Models based on sophisticated treatment of radiative transfer have become available in recent years (Höfner et al. 2003; Ireland et al. 2008 (CODEX1), 2011 (CODEX2)). The CODEX model series, which are based upon a self-excited pulsation model for each series, show that differences in position and strength of outwards travelling – or sometimes receding – shock fronts in different cycles may lead to noticeable cycle-to-cycle differences of density and temperature in upper layers and to differences of spectral features formed in these layers. Comparison of these models with observations of Miras were published by Woodruff et al. (2009), Wittkowski et al. (2011), Hillen et al. (2012).
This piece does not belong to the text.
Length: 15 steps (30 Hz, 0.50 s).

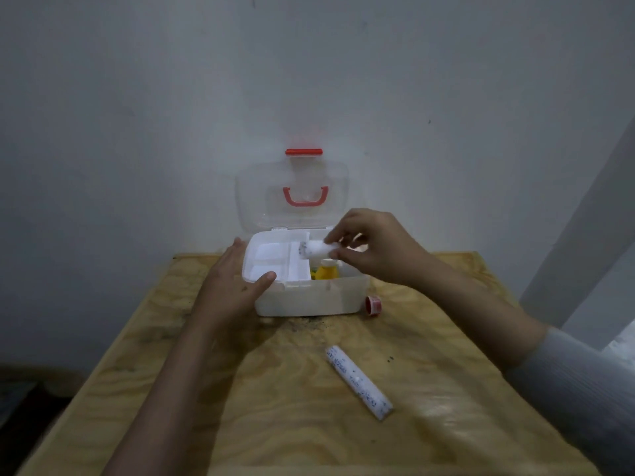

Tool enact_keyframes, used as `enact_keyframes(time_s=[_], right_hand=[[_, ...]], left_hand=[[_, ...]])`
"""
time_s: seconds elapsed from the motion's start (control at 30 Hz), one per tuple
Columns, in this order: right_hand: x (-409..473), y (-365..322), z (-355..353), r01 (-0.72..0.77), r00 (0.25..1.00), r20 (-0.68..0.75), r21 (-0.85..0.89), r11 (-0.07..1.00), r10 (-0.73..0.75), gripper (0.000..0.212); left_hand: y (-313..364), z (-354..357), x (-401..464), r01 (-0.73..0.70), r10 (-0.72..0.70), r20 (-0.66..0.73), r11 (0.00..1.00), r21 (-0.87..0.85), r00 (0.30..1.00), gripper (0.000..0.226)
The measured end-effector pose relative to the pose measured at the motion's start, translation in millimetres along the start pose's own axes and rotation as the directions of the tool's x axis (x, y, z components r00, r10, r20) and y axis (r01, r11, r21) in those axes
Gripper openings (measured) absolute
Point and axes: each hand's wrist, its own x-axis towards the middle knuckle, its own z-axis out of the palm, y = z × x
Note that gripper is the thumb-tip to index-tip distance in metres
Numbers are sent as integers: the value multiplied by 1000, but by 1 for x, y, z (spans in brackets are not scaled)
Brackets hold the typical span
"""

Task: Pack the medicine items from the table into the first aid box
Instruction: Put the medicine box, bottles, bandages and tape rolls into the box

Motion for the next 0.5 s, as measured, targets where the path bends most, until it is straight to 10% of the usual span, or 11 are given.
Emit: enact_keyframes(time_s=[0.33,0.5], right_hand=[[73,-10,83,105,946,325,-261,960,-15,23],[56,-7,64,79,973,231,-226,971,-25,21]], left_hand=[[-12,-10,-11,-18,22,20,983,-183,1000,71],[-16,-2,-14,10,-16,-22,968,-252,1000,67]])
CODEX models have so far been computed for 4 different sets of parameters given by 4 non-pulsating “parent stars” (series R52, C50, C81, o54; see Table 1). Solar element abundances (Z = 0.02; Grevesse et al. 1996) were adopted for all series. Details of constructing pulsation models and of computing atmospheric temperatures and spectra, based upon an opacity-sampling treatment of absorption coefficients, are given in Ireland et al. (2008, 2011). In this paper, we construct two CODEX model series with (i) “mildly” sub-solar metallicity and; (ii) “mild” S-type C/O abundance ratio. In order to look for abundance-dependent differences, we compare stratifications and colours of these models with those of models of the o54 series which has, except for abundances, almost identical parameters.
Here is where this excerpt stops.